Our story opens with the hero and his girlfriend being killed-which leads to them being sentenced to digital storage for a hundred years. In this brave world of the future death is a little less permanent than it is now. Unless someone burns your stack-then you get the Real Death.
Altered Carbon is filled with future slang and it does a pretty good job of sliding in a ton of backstory about the many elite groups that have a hand in ruling the universe. The main gimmick is the digital downloading of consciousness upon death and how a rich person can buy a new Sleeve, while a poor person will have his sleeve-body-sold out from under them,
The core of the story is a simple closed room mystery where our hero has to go about the routine business of following clues, interviewing suspects, and collecting evidence. Along the way, he also gets involved with crime lords, whore houses, and the morals of artificial intelligences and immortal humans called Meths-after Methuselah.

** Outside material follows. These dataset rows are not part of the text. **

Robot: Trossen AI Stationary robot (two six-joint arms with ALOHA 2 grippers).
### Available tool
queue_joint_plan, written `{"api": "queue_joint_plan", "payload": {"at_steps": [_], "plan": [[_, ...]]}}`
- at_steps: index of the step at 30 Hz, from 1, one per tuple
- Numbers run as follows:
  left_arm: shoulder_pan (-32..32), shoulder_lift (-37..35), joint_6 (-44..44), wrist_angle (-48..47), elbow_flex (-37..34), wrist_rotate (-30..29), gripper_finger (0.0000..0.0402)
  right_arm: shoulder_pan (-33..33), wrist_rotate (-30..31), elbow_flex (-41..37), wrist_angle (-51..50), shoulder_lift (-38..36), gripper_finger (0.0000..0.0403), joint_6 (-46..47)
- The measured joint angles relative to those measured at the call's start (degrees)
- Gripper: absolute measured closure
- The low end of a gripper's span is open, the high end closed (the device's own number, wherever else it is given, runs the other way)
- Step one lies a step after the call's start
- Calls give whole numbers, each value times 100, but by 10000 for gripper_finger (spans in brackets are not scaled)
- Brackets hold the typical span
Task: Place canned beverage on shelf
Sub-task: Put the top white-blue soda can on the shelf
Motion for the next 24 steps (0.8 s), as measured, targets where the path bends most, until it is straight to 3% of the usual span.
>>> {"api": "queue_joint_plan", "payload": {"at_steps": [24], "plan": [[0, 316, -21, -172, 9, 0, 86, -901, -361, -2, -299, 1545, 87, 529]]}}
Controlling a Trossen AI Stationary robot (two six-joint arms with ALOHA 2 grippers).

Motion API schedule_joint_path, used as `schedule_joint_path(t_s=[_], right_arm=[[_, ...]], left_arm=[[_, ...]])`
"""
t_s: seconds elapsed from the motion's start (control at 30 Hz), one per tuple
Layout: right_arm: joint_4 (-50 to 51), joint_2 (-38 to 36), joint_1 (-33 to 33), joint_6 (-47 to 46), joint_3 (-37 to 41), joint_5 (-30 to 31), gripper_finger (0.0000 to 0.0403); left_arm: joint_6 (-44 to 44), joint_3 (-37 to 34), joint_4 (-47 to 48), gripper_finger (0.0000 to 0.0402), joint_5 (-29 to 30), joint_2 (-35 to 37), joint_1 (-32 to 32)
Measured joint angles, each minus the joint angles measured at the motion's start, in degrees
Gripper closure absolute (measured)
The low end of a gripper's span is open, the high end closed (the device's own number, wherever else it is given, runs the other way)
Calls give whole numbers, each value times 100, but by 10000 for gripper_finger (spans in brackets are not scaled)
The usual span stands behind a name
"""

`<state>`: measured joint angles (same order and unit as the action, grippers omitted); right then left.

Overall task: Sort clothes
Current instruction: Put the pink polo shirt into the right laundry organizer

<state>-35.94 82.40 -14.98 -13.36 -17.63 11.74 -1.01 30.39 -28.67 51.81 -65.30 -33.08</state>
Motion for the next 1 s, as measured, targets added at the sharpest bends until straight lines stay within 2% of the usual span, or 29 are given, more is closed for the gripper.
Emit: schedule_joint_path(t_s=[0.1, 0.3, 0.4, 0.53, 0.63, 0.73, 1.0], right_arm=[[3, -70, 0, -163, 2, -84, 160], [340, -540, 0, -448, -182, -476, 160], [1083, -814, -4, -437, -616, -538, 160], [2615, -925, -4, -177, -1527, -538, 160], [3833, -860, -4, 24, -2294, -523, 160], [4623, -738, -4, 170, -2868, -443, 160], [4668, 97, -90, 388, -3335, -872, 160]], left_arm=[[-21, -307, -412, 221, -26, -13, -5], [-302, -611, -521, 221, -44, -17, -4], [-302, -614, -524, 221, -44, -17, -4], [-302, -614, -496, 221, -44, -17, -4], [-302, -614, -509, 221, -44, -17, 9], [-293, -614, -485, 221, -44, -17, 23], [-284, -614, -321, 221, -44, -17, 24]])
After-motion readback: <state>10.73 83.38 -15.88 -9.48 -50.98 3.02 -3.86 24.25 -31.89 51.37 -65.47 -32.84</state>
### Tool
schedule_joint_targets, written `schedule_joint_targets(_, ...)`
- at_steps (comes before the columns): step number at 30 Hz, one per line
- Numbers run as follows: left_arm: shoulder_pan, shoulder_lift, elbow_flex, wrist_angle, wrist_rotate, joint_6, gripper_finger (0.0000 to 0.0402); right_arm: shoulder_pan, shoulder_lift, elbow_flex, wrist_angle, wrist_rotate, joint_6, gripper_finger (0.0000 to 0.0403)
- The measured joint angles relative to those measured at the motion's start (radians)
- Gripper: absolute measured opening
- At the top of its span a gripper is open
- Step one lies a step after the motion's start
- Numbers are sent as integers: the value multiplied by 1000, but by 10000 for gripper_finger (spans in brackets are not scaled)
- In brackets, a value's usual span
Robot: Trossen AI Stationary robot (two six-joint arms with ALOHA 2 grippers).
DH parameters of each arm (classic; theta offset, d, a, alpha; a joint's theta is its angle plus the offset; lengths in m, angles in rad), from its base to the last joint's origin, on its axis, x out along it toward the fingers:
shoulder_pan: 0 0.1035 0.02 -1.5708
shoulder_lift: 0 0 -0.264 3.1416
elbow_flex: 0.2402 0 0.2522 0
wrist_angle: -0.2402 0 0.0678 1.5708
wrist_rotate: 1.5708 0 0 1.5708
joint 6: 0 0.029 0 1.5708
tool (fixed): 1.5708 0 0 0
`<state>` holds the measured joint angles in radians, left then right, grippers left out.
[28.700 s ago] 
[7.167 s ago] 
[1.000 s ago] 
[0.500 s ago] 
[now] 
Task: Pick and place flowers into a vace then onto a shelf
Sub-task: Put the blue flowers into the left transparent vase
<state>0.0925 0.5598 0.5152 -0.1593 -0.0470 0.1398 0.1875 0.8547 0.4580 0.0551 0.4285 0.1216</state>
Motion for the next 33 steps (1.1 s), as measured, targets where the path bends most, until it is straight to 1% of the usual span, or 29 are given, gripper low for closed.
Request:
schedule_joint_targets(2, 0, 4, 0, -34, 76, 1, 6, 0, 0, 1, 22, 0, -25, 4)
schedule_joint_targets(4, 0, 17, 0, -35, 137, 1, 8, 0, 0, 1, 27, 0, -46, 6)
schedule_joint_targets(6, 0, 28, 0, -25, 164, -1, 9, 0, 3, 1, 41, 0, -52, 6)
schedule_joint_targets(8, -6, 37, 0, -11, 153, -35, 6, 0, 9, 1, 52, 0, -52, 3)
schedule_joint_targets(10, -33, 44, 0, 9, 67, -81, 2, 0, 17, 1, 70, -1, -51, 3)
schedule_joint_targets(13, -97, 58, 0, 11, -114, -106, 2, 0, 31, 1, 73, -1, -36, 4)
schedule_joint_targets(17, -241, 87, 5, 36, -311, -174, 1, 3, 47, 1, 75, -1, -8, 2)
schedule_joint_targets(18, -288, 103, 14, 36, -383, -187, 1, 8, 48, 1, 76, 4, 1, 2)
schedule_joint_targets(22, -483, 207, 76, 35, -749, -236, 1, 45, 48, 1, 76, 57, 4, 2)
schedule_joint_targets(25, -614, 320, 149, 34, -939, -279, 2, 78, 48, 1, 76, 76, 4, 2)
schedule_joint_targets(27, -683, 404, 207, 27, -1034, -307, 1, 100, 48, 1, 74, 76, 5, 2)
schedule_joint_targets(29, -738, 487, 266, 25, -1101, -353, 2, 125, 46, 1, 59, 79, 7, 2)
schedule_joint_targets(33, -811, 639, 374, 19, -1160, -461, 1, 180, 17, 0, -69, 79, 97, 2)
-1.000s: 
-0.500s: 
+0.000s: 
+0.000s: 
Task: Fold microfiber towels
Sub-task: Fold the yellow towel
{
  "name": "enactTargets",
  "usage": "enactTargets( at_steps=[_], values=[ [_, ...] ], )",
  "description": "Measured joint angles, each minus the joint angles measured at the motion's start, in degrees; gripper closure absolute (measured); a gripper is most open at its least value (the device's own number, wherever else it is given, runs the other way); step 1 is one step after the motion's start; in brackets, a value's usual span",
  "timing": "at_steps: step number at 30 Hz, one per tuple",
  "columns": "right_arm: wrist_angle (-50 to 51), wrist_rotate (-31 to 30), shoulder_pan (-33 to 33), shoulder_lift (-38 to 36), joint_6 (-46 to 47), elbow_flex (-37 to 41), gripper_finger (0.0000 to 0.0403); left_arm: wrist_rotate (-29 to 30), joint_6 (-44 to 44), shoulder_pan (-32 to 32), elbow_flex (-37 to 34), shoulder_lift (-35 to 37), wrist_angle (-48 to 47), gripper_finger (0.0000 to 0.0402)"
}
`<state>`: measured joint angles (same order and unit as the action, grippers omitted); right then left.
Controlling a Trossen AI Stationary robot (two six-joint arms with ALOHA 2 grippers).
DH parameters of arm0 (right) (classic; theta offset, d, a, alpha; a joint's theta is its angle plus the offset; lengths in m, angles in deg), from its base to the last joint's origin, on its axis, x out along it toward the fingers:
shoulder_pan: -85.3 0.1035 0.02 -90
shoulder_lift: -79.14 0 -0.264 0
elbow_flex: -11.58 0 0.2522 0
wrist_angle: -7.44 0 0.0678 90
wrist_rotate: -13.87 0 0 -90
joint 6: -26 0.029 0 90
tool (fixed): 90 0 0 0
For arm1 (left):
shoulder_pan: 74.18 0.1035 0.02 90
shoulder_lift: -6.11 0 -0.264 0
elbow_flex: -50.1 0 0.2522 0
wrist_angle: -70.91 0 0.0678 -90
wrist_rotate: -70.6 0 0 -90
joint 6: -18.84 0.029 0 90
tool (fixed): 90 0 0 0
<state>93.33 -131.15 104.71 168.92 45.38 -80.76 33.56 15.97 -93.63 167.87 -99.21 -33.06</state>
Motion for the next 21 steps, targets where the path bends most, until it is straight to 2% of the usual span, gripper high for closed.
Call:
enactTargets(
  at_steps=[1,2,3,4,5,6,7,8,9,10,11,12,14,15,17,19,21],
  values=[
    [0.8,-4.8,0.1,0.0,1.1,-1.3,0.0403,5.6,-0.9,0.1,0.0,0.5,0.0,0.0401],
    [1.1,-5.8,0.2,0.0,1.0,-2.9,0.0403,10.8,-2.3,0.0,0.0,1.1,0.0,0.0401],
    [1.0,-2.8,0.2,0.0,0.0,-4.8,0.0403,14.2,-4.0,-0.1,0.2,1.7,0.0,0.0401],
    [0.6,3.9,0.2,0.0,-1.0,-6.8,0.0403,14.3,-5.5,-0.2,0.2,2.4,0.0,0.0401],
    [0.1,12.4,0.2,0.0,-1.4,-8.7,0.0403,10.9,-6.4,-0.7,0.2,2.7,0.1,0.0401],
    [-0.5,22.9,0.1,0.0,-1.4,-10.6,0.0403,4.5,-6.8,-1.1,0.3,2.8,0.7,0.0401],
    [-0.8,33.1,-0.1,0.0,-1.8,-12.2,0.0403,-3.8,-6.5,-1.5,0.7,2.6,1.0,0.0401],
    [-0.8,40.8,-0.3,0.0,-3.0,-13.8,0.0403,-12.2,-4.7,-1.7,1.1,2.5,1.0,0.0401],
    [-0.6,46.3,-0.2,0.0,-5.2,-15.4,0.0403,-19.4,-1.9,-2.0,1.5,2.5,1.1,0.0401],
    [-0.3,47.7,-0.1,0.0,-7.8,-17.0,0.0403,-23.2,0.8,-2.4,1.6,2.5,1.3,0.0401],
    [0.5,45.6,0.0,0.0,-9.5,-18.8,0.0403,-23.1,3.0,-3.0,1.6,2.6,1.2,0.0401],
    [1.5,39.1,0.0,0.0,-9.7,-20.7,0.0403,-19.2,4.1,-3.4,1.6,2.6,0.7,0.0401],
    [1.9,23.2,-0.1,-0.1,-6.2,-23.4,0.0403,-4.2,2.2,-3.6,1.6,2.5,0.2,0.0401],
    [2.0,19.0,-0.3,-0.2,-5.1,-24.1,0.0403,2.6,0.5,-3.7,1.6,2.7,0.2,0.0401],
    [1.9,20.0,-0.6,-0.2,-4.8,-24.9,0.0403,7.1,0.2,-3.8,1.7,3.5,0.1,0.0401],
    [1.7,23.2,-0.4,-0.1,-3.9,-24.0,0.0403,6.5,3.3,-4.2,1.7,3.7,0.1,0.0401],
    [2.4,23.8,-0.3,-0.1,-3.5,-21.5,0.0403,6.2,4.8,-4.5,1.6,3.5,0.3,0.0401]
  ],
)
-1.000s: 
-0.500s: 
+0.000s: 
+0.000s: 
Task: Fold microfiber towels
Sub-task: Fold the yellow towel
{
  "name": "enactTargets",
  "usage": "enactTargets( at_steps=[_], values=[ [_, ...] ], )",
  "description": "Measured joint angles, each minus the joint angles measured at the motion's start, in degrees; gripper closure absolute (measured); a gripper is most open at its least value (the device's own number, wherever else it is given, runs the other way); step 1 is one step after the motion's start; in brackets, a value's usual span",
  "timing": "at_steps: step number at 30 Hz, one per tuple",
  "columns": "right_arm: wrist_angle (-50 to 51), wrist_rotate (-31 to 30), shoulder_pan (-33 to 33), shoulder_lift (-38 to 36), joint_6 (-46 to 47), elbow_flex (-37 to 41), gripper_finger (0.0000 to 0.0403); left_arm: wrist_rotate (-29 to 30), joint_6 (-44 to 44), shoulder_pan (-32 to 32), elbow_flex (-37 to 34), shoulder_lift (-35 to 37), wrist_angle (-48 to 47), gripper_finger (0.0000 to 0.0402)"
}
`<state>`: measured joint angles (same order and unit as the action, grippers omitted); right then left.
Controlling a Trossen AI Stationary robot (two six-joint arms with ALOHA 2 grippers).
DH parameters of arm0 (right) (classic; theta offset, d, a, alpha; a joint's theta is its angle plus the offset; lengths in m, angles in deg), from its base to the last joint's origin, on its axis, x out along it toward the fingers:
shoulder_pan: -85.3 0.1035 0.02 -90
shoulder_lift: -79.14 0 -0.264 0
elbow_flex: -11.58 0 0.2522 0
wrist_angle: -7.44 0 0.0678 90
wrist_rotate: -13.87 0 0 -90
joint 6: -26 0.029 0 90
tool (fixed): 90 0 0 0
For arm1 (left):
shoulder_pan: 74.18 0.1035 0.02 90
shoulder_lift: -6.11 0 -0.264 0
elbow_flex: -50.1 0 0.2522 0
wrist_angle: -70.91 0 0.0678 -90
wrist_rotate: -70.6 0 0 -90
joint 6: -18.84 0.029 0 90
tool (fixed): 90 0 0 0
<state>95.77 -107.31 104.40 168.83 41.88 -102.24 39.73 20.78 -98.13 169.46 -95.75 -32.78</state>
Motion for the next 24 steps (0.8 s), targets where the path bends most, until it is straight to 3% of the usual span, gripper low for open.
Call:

I liked Altered Carbon a lot. My only real complaint is that the red herring was good enough to be the actual solution-and made the actual solution seem a little pointless once it was disclosed. It was a lot easier to believe that the Meth cared about his own well being more than he cared about anyone else’s.
I listened to the audiobook version of Altered Carbon and the reader did a pretty good job. There was one funny bit, he gave the rich old man Mr Burns’ voice. Not that I had any problem imaging Mr Burns being a Meth, but he never struck me as the sex addict type.
Altered Carbon, like most modern sci fi/adventure books, was filled with profanity and sex-and had a good deal of physical and psychological torture as well. Like James Bond and Jason Bourne, our hero Takeshi Kovacs is a master of countless mortal combat skills and women can’t help but fall into his arms.
I really liked author Richard K Morgan’s Thirteen, another book about an augmented mass killer busy fighting The Man. I’m looking forward to reading the other Takeshi Kovacs books.